Comics on Film: How Phase 3 Sets Up the MCU for 'Avengers: Infinity War'

Comics on Film: How Phase 3 Sets Up the MCU for 'Avengers: Infinity War'

Oct 06, 2017

It seems a little hard to believe that we're less than a year away from Marvel Studios' biggest, most ambitious film, but it's true. Five years ago, Marvel fans the world over were stunned after walking out of the theater for the first Avengers film. It was one of the most consequential releases in the history of the superhero film genre, proving definitively to tepid studios and skeptical fans everywhere that moviegoers are no different from hardcore comic book fans in at least one respect: they all like to see their superheroes teamed up.

Fast forward to 2017. Not only have we had another fully-fledged Avengers film hit theaters, but we've also seen the Marvel Cinematic Universe itself expand in directions that were hard to predict back in 2012, most notably in the direction of the purely cosmic and spacefaring (as we saw in Guardians of the Galaxy), as well as into the mindbending state of our own reality (as we saw in Doctor Strange).
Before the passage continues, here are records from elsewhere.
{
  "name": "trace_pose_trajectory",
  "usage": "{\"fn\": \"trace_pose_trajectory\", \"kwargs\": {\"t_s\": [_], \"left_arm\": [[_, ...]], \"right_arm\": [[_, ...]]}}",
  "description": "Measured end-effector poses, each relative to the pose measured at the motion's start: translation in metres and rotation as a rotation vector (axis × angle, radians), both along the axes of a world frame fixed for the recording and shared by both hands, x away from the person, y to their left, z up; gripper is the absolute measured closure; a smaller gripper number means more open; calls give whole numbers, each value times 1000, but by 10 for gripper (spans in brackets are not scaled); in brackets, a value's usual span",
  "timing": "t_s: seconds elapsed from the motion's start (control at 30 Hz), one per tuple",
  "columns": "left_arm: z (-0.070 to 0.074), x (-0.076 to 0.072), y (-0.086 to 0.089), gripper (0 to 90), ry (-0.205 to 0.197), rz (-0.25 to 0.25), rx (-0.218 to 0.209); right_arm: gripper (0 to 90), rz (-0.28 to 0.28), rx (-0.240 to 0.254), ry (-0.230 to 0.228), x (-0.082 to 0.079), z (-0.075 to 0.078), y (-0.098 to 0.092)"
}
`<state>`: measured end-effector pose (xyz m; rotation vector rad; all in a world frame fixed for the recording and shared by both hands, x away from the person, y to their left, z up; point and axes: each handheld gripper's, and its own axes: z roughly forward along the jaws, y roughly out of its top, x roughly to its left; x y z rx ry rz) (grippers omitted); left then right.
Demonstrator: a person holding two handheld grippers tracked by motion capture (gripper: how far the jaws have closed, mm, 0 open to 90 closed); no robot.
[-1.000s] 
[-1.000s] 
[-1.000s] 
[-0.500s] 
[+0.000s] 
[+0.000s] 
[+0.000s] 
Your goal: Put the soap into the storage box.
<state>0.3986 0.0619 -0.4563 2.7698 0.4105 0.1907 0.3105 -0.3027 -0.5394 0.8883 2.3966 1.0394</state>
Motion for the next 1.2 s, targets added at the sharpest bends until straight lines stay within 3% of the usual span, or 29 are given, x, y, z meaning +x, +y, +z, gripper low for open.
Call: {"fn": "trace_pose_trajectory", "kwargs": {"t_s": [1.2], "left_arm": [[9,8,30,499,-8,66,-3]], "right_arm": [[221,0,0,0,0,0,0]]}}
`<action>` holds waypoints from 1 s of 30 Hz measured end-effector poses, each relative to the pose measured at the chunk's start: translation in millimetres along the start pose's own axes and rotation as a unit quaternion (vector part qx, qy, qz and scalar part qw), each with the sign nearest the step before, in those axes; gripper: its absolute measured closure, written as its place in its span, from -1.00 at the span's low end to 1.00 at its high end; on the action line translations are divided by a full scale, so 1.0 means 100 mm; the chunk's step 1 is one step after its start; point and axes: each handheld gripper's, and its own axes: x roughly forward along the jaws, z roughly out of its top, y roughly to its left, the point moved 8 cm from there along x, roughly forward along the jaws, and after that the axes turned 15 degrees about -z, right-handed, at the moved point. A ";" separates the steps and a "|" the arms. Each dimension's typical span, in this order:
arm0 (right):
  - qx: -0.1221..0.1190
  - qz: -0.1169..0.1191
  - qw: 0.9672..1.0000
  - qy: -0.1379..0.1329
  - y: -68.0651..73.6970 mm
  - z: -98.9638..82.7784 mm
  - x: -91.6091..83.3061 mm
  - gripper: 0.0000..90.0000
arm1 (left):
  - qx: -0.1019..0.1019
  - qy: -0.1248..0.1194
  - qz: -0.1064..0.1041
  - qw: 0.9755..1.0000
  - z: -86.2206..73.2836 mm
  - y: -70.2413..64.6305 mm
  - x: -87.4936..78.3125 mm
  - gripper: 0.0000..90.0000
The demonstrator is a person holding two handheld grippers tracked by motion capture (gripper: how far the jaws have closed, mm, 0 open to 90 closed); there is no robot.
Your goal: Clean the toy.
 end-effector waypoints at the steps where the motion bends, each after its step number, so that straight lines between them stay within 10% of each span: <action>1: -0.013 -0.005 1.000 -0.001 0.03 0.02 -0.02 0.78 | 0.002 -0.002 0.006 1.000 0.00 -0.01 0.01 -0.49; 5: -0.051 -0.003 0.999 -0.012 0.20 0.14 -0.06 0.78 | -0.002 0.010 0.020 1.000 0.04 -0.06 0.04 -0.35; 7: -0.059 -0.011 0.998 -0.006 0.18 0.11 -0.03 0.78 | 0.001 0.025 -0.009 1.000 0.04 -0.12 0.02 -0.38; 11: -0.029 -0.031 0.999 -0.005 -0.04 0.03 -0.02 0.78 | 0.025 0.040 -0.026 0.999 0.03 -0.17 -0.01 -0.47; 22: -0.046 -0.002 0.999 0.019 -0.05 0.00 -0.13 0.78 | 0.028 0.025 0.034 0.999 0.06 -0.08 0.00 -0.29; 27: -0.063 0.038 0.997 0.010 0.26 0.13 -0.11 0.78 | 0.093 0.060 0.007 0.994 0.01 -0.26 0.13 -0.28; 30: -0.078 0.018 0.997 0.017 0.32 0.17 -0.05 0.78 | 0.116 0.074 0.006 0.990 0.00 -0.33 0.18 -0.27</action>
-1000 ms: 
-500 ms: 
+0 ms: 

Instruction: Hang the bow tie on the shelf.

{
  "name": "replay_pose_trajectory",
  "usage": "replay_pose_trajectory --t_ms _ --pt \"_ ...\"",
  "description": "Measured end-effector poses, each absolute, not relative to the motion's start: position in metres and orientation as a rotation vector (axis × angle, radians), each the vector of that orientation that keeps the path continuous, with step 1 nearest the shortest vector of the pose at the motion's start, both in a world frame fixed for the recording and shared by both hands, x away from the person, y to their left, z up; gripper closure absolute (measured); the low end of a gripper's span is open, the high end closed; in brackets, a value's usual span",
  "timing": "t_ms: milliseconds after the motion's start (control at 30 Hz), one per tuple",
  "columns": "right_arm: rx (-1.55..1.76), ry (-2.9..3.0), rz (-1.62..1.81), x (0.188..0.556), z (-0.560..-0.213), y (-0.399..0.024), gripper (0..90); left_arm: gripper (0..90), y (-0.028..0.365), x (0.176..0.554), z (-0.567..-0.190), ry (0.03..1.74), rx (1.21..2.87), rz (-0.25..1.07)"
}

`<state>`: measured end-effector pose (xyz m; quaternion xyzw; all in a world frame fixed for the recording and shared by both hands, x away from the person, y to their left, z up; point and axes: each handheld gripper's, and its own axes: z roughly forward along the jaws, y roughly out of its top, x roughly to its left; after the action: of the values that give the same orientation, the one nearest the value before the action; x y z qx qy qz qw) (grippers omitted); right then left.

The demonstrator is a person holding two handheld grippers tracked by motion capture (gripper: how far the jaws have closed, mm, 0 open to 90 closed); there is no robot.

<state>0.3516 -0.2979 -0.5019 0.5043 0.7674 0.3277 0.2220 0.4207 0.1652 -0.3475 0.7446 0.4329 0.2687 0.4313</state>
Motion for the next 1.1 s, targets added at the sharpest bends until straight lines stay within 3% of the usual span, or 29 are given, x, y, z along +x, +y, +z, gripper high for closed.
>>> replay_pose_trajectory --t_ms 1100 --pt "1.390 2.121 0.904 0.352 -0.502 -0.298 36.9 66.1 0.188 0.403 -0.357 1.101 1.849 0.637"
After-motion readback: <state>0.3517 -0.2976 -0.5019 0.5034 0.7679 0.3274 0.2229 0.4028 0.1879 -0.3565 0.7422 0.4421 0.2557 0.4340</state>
Now, though, as we gear up for the massive undertaking that is Avengers: Infinity War, we thought it would be interesting to re-examine the current "phase" of MCU films to see — and/or speculate — how they'll be funneling into next year's MCU opus. So, let's take a look!

 

Captain America: Civil War

The most consequential element that was brought to us by Civil War, beyond the fact that it fractured the Avengers themselves, was in the strain it brought between the two biggest personalities on the team: Steve Rogers and Tony Stark. A fundamental disagreement and a damaging secret proved to be more than their friendship and alliance could take, and the strain brought them to blows in, arguably, one of the most emotional clashes in the entirety of the MCU.

While images of Steve have been few and far between concerning his upcoming appearance in Infinity War, we do know that he left his iconic shield in the hands of Tony Stark after Cap managed to best him in their confrontation. Even though the friendship was placed under strain, Steve still made clear in Civil War's closing moments that if ever a situation required the assistance of Captain America, all Tony had to do was call on him.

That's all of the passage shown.